Prompt: Write the records out again exactly as they read, dropping any picture they hold.

☆ ☆ ☆ ☆

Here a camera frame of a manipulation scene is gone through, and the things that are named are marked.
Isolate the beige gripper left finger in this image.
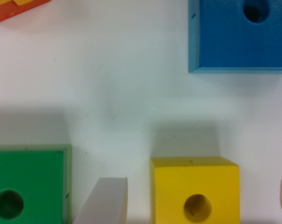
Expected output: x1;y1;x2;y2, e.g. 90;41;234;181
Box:
73;177;128;224

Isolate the blue wooden block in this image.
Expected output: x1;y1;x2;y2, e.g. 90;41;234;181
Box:
188;0;282;74

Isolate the orange and yellow block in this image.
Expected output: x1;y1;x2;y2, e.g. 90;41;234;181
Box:
0;0;51;22

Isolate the green wooden block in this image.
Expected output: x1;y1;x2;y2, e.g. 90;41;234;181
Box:
0;145;72;224

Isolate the yellow wooden block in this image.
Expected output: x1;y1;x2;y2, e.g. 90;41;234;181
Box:
149;157;240;224

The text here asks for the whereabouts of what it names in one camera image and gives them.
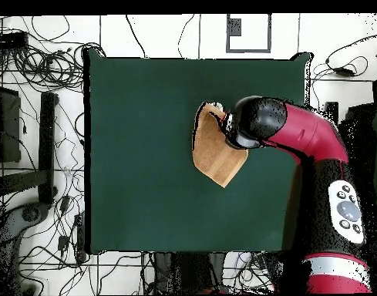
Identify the tan terry towel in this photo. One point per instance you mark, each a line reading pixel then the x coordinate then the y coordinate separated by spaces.
pixel 216 157

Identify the long black power strip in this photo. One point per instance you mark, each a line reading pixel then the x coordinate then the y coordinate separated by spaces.
pixel 80 237

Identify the dark green table cloth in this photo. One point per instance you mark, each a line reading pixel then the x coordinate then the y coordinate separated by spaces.
pixel 129 92

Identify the small black power adapter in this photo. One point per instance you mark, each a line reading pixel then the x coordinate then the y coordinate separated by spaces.
pixel 64 204
pixel 63 243

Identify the black metal stand base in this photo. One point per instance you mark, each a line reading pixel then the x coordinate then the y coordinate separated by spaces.
pixel 331 108
pixel 46 148

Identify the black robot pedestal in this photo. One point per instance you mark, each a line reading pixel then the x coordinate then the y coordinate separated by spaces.
pixel 188 271

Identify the black flat panel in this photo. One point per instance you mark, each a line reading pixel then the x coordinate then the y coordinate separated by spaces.
pixel 360 114
pixel 9 123

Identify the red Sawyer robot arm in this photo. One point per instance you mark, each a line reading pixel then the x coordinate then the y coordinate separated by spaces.
pixel 308 135

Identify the grey square floor frame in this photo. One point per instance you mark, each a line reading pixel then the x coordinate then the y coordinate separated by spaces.
pixel 249 51

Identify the dark wheeled stand foot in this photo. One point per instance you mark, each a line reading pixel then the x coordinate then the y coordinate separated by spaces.
pixel 12 225

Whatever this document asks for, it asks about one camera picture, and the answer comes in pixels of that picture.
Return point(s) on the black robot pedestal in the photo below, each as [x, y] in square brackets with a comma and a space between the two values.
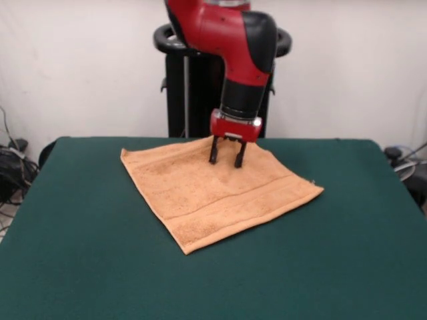
[177, 100]

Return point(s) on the tan terry towel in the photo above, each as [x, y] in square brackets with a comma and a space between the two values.
[207, 193]

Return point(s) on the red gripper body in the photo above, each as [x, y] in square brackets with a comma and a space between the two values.
[233, 130]

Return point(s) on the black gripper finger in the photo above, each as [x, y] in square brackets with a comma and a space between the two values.
[240, 155]
[214, 150]

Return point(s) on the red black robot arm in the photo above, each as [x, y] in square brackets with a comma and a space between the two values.
[233, 43]

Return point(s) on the dark green table cloth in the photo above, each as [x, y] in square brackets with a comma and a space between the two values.
[83, 250]

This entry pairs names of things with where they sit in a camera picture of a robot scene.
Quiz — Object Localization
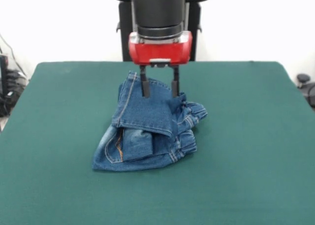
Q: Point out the blue denim jeans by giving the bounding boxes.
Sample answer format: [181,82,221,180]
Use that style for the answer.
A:
[91,71,209,173]

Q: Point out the black upright frame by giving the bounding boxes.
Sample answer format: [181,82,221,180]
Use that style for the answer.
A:
[0,54,8,116]

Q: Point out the grey chair base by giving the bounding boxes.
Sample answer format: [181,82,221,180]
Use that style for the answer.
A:
[6,69,28,88]
[296,73,315,107]

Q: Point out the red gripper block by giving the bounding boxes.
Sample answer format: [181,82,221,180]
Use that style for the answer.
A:
[127,31,194,98]

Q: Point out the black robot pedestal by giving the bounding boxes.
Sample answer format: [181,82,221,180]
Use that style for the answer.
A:
[108,0,214,62]

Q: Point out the dark green table cloth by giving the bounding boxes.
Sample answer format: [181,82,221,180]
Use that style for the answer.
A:
[0,61,315,225]

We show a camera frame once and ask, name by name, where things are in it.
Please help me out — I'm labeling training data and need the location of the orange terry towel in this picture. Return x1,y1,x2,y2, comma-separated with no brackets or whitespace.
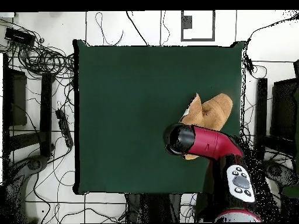
178,92,234,161

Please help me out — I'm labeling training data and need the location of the dark green table cloth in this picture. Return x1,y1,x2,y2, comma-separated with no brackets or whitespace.
72,39,246,196

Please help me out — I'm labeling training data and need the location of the black power strip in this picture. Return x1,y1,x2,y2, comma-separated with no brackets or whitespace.
55,108,74,149

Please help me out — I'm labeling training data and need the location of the grey black stand base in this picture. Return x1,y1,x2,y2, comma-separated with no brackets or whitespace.
5,154,50,223
263,159,299,187

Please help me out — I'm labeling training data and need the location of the black electronics box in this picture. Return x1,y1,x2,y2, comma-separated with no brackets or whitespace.
4,27,36,47

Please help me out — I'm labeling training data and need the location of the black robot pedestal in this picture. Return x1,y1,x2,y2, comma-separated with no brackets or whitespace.
124,192,183,223

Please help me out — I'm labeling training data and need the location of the grey rectangular floor frame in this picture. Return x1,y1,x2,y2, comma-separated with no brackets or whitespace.
180,10,216,42

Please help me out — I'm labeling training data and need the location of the thin black looped cable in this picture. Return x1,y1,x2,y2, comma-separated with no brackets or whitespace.
95,11,124,47

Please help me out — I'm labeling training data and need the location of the coiled black cable tangle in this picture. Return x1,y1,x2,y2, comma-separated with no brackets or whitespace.
13,39,75,79

☆ ☆ ☆ ☆

Expected output:
Here a camera frame of a manipulation scene is gone through, and the things that are named are marked.
Isolate the beige gripper left finger in this image.
Expected output: x1;y1;x2;y2, e.g. 90;41;234;181
Box:
73;177;128;224

Isolate the blue wooden block in this image.
Expected output: x1;y1;x2;y2, e.g. 90;41;234;181
Box:
188;0;282;74

Isolate the orange and yellow block in this image.
Expected output: x1;y1;x2;y2, e.g. 90;41;234;181
Box:
0;0;51;22

Isolate the green wooden block in this image.
Expected output: x1;y1;x2;y2, e.g. 90;41;234;181
Box:
0;145;72;224

Isolate the yellow wooden block in this image.
Expected output: x1;y1;x2;y2, e.g. 90;41;234;181
Box:
149;157;240;224

The text here asks for the whereabouts of what it names in one camera image and gives them.
Identify the tan terry towel in this photo. One point per instance you mark, each a line reading pixel then the x coordinate then the y coordinate separated by spaces.
pixel 216 157

Identify the long black power strip in this photo. One point per instance you mark, each a line reading pixel then the x coordinate then the y coordinate separated by spaces.
pixel 80 237

Identify the dark green table cloth in this photo. One point per instance you mark, each a line reading pixel then the x coordinate then the y coordinate separated by spaces.
pixel 129 92

Identify the small black power adapter in this photo. One point per instance you mark, each a line reading pixel then the x coordinate then the y coordinate separated by spaces.
pixel 64 204
pixel 63 243

Identify the black metal stand base in this photo. One point per instance you mark, each a line reading pixel then the x coordinate then the y coordinate separated by spaces.
pixel 331 108
pixel 46 148

Identify the black robot pedestal in this photo. One point per instance you mark, each a line reading pixel then the x coordinate then the y coordinate separated by spaces.
pixel 188 271

Identify the black flat panel in this photo. One point per instance you mark, each a line reading pixel then the x coordinate then the y coordinate separated by spaces.
pixel 360 114
pixel 9 123

Identify the red Sawyer robot arm in this photo. One point per instance you mark, each a line reading pixel then the x coordinate then the y coordinate separated by spaces.
pixel 308 135

Identify the grey square floor frame in this photo. One point per instance you mark, each a line reading pixel then the x coordinate then the y coordinate separated by spaces.
pixel 249 51

Identify the dark wheeled stand foot in this photo. One point per instance you mark, each a line reading pixel then the x coordinate then the y coordinate separated by spaces.
pixel 12 225

Whatever this document asks for, it asks about one camera picture, and the answer comes in pixels of that picture.
Return point(s) on the black robot pedestal in the photo below, each as [x, y] in square brackets with a comma and a space between the two values.
[177, 100]

Return point(s) on the tan terry towel in the photo above, each as [x, y] in square brackets with a comma and a space between the two values.
[207, 193]

Return point(s) on the red gripper body in the photo above, each as [x, y] in square brackets with a comma and a space between the two values.
[233, 130]

Return point(s) on the black gripper finger in the photo above, each as [x, y] in square brackets with a comma and a space between the two values.
[240, 155]
[214, 150]

Return point(s) on the red black robot arm in the photo above, each as [x, y] in square brackets with a comma and a space between the two values.
[233, 43]

Return point(s) on the dark green table cloth in the photo above, each as [x, y] in square brackets with a comma and a space between the two values.
[83, 250]

This entry pairs names of things with where they sit in a camera picture of a robot scene.
Quiz — Object Localization
Q: Point out the blue denim jeans by giving the bounding boxes.
Sample answer format: [181,82,221,180]
Use that style for the answer.
A:
[91,71,209,173]

Q: Point out the black upright frame by giving the bounding boxes.
Sample answer format: [181,82,221,180]
Use that style for the answer.
A:
[0,54,8,116]

Q: Point out the grey chair base by giving the bounding boxes.
Sample answer format: [181,82,221,180]
Use that style for the answer.
A:
[6,69,28,88]
[296,73,315,107]

Q: Point out the red gripper block by giving the bounding boxes.
Sample answer format: [181,82,221,180]
Use that style for the answer.
A:
[127,31,194,98]

Q: Point out the black robot pedestal by giving the bounding boxes.
Sample answer format: [181,82,221,180]
Use that style for the answer.
A:
[108,0,214,62]

Q: Point out the dark green table cloth by giving the bounding boxes.
Sample answer format: [181,82,221,180]
Use that style for the answer.
A:
[0,61,315,225]

We show a camera frame once and ask, name by name, where things are in it.
Please help me out — I'm labeling training data and need the location of the orange terry towel in this picture. Return x1,y1,x2,y2, comma-separated with no brackets or whitespace.
178,92,234,161

Please help me out — I'm labeling training data and need the location of the dark green table cloth in this picture. Return x1,y1,x2,y2, comma-separated with no brackets or whitespace.
72,39,246,196

Please help me out — I'm labeling training data and need the location of the black power strip in this picture. Return x1,y1,x2,y2, comma-separated with no brackets or whitespace.
55,108,74,149

Please help me out — I'm labeling training data and need the location of the grey black stand base in this picture. Return x1,y1,x2,y2, comma-separated with no brackets or whitespace.
5,154,50,223
263,159,299,187

Please help me out — I'm labeling training data and need the location of the black electronics box in this picture. Return x1,y1,x2,y2, comma-separated with no brackets or whitespace.
4,27,36,47

Please help me out — I'm labeling training data and need the location of the black robot pedestal in this picture. Return x1,y1,x2,y2, comma-separated with no brackets or whitespace.
124,192,183,223

Please help me out — I'm labeling training data and need the location of the grey rectangular floor frame in this picture. Return x1,y1,x2,y2, comma-separated with no brackets or whitespace.
180,10,216,42

Please help me out — I'm labeling training data and need the location of the thin black looped cable in this picture. Return x1,y1,x2,y2, comma-separated with no brackets or whitespace.
95,11,124,47

Please help me out — I'm labeling training data and need the location of the coiled black cable tangle in this picture. Return x1,y1,x2,y2, comma-separated with no brackets or whitespace.
13,39,75,79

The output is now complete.